Car le Verbe est caméra que le souffle retient, dans une succession ininterrompue de plans qui infiltrent vos pores. S’y ajoute le son, « dans un bruissement de lisière », au détour de l’aventure et l’observateur créateur se blottit dans le désir de ne rien perturber : « je rêve dans le grésillement du monde », nous dit-il. Et toujours cette oscillation entre plans rapprochés et panoramiques, ressenti de l’abscisse et de l’ordonnée du regard à ras le sol et soudain, perception d’une nouvelle dimension du haut d’un avion qui s’élève ou prépare l’approche vers d’autres terrains. Nous sommes ainsi invités de ville en ville, de forêts en lisières, de lacs en cours d’eau. Et l’on vibre de Boston, et l’on résonne de Moncton, d’Halifax, de New York ou d’Ottawa, entre autres lieux explorés à la Doisneau. Autant d’endroits, autant d’invites à l’imaginaire, autant d’aspirations à se retrouver soi-même.
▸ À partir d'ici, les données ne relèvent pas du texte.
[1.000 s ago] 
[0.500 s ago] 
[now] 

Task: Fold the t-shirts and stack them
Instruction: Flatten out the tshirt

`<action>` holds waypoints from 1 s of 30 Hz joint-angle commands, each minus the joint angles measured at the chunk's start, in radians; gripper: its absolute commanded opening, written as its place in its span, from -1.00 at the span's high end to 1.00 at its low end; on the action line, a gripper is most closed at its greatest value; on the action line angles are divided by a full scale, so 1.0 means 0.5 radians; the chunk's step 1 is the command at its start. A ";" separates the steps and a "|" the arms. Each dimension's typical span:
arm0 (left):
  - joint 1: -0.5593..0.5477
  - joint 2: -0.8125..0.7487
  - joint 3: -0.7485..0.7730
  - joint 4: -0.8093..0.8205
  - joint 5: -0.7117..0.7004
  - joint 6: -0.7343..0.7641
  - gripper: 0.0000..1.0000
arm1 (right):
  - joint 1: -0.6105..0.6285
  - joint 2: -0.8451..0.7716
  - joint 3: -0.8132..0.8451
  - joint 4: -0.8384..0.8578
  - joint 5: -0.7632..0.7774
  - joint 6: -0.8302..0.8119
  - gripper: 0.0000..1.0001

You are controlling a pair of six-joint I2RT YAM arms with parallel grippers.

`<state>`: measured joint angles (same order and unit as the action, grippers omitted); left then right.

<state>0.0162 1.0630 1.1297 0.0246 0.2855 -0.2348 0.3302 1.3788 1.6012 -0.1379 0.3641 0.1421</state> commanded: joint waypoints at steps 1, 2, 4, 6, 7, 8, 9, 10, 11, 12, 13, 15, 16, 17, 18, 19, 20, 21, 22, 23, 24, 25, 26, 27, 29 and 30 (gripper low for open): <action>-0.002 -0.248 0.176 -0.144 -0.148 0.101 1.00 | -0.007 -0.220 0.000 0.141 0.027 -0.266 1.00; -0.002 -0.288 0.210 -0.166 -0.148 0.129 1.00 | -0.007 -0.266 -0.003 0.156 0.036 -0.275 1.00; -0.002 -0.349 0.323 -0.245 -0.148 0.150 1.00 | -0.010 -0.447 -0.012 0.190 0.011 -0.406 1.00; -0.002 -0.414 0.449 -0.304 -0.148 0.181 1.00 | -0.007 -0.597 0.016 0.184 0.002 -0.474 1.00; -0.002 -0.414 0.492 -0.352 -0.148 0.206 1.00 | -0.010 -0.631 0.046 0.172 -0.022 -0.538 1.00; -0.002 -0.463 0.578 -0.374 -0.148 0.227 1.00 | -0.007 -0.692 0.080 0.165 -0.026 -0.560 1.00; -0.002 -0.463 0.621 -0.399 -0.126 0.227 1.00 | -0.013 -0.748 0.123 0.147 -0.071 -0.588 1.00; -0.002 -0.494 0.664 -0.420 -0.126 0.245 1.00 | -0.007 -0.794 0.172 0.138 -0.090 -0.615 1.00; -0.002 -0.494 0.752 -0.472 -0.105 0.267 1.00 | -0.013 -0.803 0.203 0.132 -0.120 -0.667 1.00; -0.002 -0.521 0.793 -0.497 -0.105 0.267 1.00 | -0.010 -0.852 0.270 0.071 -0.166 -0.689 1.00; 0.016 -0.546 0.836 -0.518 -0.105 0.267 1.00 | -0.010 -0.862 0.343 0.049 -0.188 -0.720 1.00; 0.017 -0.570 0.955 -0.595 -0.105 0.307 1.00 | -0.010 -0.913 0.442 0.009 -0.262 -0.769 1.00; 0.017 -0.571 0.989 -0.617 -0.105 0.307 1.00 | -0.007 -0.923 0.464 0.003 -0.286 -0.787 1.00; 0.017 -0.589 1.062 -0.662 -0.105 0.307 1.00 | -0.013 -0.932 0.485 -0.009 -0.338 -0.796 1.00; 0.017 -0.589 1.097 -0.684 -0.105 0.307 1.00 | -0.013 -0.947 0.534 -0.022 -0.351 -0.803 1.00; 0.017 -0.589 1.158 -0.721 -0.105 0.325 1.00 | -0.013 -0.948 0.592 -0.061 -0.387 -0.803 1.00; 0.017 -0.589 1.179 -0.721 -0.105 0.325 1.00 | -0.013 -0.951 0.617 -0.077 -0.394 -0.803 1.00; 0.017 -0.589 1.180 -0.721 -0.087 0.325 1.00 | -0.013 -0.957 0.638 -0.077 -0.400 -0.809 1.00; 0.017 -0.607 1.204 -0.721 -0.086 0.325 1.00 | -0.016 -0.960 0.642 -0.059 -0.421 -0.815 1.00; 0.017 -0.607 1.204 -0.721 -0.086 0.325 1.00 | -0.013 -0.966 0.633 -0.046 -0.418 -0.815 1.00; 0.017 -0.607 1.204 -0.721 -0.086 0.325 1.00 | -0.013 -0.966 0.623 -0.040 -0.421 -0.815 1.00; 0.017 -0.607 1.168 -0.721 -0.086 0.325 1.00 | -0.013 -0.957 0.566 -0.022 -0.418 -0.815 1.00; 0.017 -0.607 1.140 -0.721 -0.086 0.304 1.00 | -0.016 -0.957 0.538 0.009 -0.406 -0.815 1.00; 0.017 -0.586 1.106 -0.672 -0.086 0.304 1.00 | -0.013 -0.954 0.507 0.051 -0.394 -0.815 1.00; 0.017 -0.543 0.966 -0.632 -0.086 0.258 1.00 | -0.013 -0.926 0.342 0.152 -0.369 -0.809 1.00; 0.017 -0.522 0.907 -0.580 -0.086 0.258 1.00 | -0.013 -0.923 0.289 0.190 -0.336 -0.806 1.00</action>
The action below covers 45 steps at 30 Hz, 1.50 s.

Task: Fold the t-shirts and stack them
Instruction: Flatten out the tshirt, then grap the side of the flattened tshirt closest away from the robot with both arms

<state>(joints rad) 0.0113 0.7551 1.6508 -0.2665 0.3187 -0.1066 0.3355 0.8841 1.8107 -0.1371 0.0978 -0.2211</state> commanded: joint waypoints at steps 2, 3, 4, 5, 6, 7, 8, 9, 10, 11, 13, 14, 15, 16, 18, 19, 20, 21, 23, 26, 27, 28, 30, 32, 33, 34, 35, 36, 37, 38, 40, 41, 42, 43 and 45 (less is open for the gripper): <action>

Alexis Gloaguen sait avec autant de magie nous dévoiler les feuillages et l’âme des villes de pierre et de verre, à travers tous les effets miroir qui dévoilent le sens de la quête toujours renouvelée, puisqu’elle est parcours d’être humain, à l’unité incontournable dans le rapport aux autres. Transparaît là l’âme du philosophe. Je savoure encore, au moment de l’écrit, sa méditation sur l’ennui au bord du boire. Comment ne pas partager ce qu’il ressent au sortir de l’avion qui vous aura fait sortir du cocon insulaire ? Les écrins d’expérience s’enchaînent dans un espace-temps condensé, fruit de parcours sur près de deux décennies de vie à Saint-Pierre et Miquelon comme point d’allers-retours des faisceaux d’exploration. Je goûte comme il se doit l’évocation du Hawker-Siddeley, hier si familier, je m’enivre à mon tour de la « brume d’inconnu » quand on arrive tout à coup en sol continental. Et je médite à mon tour sur les poètes, « Gêneurs de l’Ordre et du Chiffre ».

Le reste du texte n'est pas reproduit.